▶ [TASK TO COMPLETE]: Your result should be the lines holding the word "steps", copied from the entries below.

━━━━━━━━━━━━━━━━

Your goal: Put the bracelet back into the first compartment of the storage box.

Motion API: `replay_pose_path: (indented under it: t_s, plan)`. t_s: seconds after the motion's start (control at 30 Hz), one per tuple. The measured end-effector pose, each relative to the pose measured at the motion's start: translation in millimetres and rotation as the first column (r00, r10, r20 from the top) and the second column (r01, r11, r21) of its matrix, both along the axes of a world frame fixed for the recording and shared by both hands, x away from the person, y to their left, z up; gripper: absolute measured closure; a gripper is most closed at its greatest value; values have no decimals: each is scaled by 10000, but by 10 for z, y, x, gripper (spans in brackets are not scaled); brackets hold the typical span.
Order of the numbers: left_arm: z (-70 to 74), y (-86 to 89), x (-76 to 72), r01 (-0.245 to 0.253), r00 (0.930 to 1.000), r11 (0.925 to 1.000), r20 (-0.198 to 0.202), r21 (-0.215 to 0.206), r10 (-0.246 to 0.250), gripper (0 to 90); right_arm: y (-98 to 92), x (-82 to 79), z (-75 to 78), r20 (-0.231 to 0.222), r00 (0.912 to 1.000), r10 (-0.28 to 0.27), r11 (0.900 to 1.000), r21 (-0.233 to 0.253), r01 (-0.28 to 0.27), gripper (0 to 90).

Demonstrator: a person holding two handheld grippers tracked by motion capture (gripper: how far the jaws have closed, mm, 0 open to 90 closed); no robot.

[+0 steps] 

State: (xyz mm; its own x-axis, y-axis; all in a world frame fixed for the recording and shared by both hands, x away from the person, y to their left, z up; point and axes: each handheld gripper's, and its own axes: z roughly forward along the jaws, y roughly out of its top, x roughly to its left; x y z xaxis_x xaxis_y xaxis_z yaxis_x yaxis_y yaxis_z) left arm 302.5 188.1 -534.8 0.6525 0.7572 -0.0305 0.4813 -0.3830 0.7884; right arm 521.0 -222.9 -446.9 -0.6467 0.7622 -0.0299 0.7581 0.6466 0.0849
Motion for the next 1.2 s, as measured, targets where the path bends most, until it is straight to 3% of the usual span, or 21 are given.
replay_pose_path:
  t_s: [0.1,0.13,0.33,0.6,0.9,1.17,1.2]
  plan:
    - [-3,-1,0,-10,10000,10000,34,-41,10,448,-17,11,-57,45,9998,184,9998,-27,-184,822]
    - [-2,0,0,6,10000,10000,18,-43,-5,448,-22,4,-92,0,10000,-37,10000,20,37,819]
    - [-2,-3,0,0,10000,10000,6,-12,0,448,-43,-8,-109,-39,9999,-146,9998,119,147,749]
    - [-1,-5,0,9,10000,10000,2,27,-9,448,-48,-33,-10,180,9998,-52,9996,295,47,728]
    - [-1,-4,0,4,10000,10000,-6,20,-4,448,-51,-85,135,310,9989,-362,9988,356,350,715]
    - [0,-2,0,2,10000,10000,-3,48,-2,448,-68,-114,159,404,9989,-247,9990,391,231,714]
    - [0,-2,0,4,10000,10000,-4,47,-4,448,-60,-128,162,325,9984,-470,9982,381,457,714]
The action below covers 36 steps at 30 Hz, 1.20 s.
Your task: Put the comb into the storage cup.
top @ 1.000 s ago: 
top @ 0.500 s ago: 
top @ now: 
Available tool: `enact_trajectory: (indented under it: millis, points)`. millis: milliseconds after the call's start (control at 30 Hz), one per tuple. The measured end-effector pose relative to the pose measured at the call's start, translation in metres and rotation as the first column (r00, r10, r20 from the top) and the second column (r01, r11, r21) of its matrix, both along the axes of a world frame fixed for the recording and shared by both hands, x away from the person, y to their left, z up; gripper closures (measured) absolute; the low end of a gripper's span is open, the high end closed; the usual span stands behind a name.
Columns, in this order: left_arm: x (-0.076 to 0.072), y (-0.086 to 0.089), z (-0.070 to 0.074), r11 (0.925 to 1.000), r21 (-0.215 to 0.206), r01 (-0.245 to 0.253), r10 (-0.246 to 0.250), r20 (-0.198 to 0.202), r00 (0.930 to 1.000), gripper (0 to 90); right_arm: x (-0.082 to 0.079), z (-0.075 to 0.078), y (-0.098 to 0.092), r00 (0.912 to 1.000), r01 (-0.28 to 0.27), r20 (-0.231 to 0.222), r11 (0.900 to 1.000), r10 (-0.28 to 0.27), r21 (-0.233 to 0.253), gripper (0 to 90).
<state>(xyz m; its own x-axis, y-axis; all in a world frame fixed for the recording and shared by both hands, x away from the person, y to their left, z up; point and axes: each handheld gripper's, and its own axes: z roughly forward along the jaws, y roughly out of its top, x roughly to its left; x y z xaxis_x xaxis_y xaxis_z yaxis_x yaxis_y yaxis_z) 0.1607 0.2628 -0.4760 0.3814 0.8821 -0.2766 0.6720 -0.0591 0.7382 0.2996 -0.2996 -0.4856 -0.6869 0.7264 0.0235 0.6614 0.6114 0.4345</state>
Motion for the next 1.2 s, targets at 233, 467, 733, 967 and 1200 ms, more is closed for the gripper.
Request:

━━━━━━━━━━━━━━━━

▶ [SOLUTION TO THE EXERCISE]:
[+0 steps] 
The action below covers 36 steps at 30 Hz, 1.20 s.

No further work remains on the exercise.